**WHAT YOU SHOULD DO:**
All that is needed is every line of the listing below that has "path".

**TASK INPUT:**
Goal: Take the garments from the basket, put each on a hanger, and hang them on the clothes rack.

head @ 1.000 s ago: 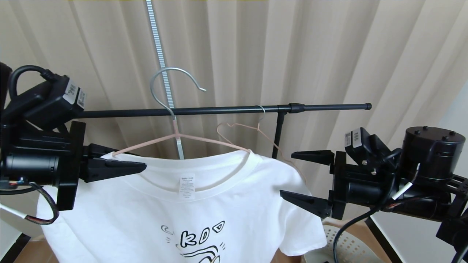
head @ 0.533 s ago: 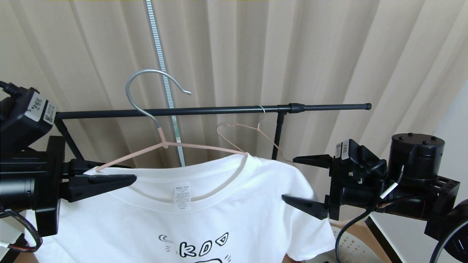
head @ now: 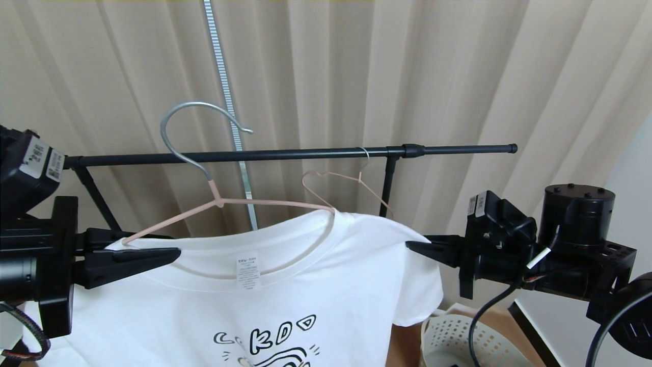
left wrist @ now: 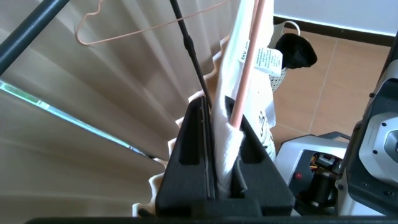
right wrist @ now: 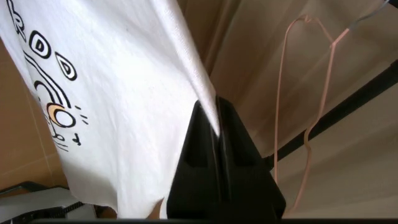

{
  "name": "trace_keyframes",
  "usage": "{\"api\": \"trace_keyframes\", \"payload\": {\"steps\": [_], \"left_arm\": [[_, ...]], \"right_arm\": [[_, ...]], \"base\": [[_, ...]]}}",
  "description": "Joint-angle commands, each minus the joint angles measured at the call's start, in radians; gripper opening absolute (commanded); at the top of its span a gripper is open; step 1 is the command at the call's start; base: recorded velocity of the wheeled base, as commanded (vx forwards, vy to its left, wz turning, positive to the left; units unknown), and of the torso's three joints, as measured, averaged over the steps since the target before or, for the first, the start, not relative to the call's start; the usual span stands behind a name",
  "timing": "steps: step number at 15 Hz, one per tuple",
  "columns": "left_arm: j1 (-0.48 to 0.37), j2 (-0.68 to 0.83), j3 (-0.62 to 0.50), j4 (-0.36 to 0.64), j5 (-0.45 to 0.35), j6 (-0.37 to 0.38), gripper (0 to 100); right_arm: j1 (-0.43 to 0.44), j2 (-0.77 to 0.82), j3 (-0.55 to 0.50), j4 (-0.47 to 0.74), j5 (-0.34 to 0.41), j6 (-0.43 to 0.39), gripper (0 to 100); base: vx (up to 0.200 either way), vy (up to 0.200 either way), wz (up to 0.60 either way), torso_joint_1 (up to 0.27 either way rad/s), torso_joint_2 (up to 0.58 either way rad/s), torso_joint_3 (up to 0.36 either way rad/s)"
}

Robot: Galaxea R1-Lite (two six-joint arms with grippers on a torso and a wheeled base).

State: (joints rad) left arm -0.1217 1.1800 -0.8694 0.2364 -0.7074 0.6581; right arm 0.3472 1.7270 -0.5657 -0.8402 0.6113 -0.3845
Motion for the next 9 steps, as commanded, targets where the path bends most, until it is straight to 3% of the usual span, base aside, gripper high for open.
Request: {"api": "trace_keyframes", "payload": {"steps": [1, 8, 9], "left_arm": [[0.019, -0.01, 0.01, 0.0, -0.001, 0.0, 0], [0.024, -0.025, 0.015, 0.0, 0.0, -0.038, 0], [0.024, -0.025, 0.018, 0.0, 0.0, -0.038, 0]], "right_arm": [[-0.024, 0.014, -0.016, 0.0, -0.001, -0.001, 0], [-0.007, 0.006, -0.008, -0.003, 0.002, 0.007, 0], [0.009, -0.014, 0.015, -0.011, 0.004, 0.004, 100]], "base": [[0.0, 0.0, 0.0, 0.0, 0.0, 0.0], [0.0, 0.0, 0.0, 0.0, 0.0, 0.0], [0.0, 0.0, 0.0, 0.0, 0.0, 0.0]]}}
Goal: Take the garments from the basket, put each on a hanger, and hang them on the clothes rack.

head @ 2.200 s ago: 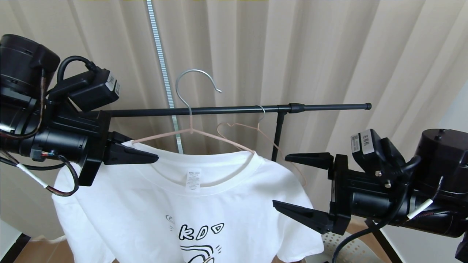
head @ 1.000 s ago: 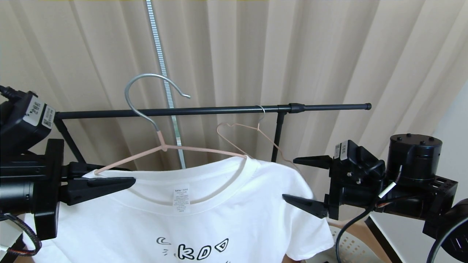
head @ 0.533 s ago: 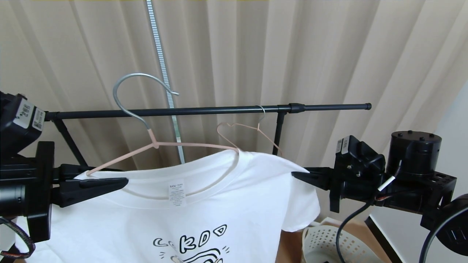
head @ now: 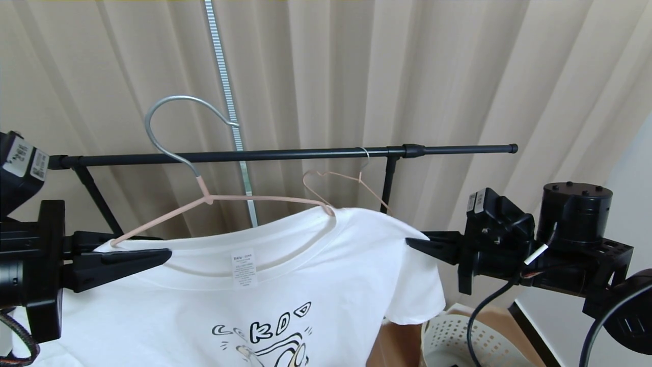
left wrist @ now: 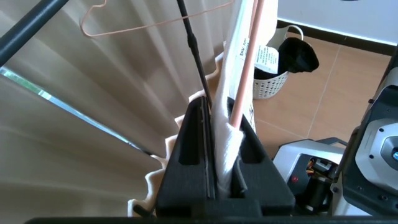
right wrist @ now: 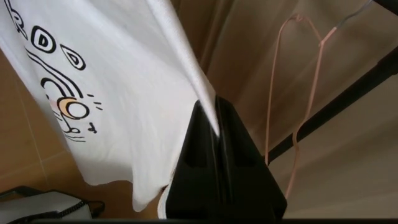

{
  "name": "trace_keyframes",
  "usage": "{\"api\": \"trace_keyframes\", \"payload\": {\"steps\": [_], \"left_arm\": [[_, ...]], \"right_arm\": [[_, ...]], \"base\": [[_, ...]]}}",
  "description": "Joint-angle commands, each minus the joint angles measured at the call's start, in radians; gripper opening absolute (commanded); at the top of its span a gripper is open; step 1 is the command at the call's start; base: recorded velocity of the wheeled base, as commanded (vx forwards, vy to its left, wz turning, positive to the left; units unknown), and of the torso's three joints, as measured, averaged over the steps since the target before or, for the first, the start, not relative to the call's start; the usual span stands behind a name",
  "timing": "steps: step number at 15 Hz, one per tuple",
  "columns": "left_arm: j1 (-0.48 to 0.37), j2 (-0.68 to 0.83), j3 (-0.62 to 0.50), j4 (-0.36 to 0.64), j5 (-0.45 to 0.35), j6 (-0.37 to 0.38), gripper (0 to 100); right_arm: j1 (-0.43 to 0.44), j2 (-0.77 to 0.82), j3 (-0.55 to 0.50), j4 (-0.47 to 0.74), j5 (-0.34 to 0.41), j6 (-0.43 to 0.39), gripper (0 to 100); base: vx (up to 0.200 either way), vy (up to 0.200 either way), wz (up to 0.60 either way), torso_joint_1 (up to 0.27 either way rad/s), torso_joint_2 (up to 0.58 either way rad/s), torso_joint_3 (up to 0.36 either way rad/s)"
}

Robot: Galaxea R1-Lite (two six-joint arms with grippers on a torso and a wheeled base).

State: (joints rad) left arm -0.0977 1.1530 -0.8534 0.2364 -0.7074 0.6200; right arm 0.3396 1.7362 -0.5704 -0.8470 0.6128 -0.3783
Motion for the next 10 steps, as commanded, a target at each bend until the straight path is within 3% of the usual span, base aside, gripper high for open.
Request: {"api": "trace_keyframes", "payload": {"steps": [1, 8, 10], "left_arm": [[0.001, 0.002, 0.005, 0.0, 0.002, 0.0, 0], [0.111, -0.006, 0.039, 0.001, 0.002, -0.022, 0], [0.191, -0.019, 0.071, 0.0, 0.002, -0.022, 0]], "right_arm": [[0.032, -0.056, 0.03, 0.0, 0.004, -0.001, 100], [0.041, -0.127, 0.021, -0.003, -0.002, 0.018, 100], [0.047, -0.145, -0.002, 0.002, -0.016, 0.104, 100]], "base": [[0.0, 0.0, 0.0, 0.0, 0.0, 0.0], [0.0, 0.0, 0.0, 0.0, 0.0, 0.0], [0.0, 0.0, 0.0, 0.0, 0.0, 0.0]]}}
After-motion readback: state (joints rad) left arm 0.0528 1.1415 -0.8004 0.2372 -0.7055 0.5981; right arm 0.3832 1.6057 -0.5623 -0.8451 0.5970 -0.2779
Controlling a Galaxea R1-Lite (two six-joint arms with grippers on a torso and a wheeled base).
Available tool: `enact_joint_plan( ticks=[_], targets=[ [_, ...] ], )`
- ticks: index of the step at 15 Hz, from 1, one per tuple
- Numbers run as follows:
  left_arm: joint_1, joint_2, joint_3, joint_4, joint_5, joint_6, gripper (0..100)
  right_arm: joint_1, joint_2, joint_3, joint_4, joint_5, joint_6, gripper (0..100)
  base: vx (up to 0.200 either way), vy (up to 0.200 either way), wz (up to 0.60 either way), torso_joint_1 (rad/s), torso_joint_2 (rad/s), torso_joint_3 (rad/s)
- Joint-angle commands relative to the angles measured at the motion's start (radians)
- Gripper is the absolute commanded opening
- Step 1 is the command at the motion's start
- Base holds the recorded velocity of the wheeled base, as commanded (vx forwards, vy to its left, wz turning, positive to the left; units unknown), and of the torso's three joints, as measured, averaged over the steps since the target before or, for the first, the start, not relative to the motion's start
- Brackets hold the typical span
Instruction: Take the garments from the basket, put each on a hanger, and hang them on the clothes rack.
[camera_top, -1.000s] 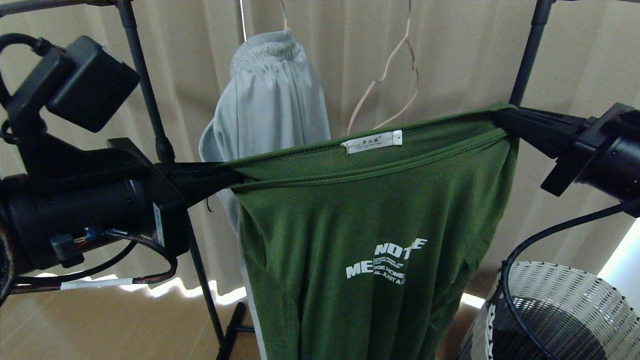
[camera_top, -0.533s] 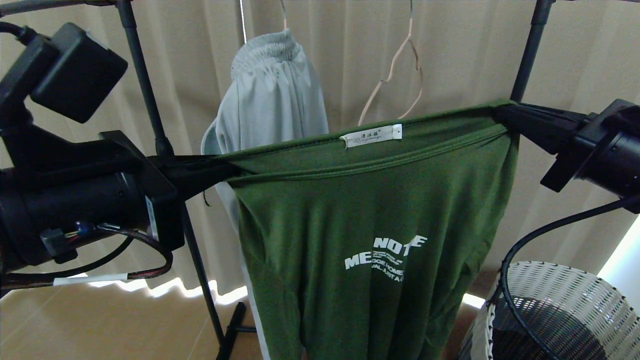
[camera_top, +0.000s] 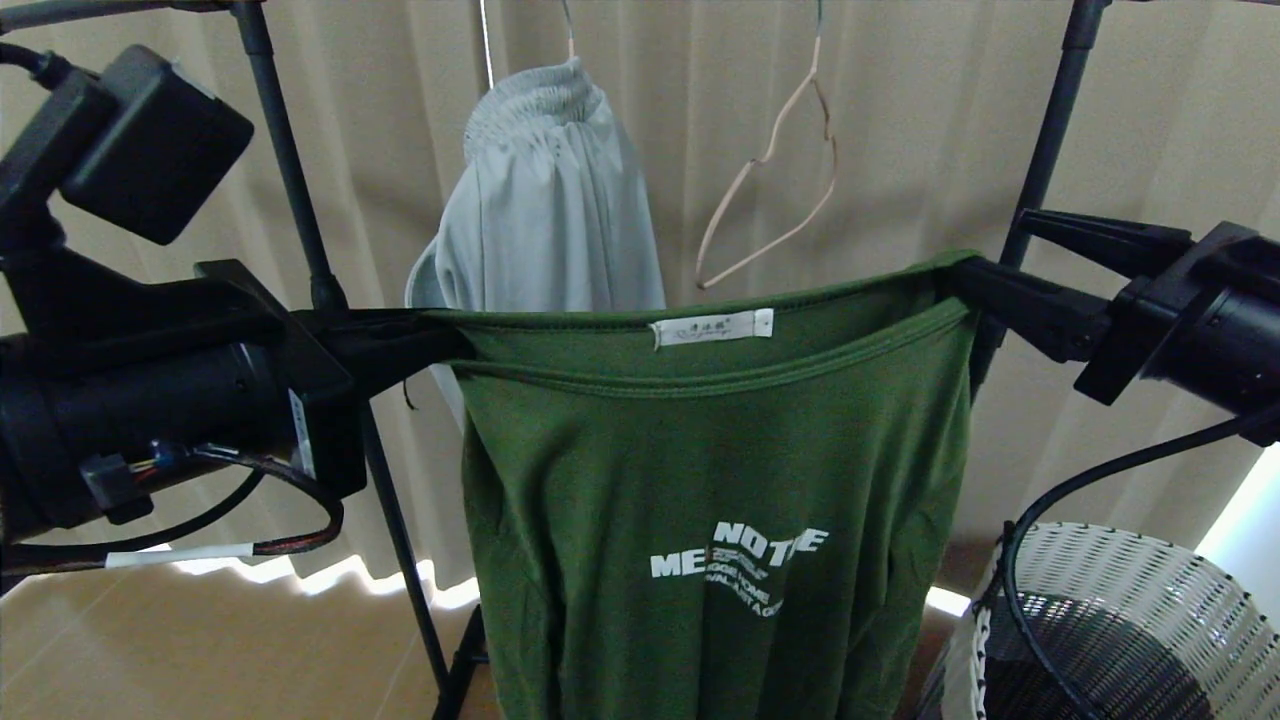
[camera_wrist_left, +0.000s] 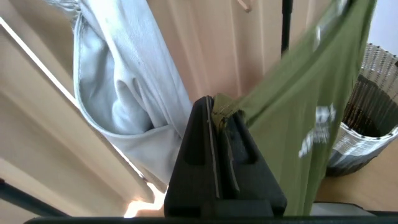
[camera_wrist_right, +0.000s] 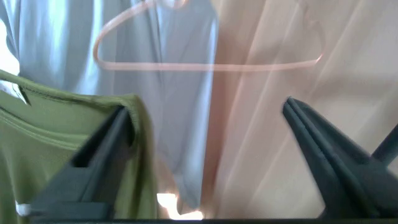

**TASK OUTPUT:**
Motion for the next 9 steps, as commanded, targets where the path bends most, until it is straight to 3% of the usual span, base aside, gripper high for open.
Motion for the next 10 steps, as commanded, a target at each bend until the straight path is within 3% of the usual span, base aside, gripper high for open.

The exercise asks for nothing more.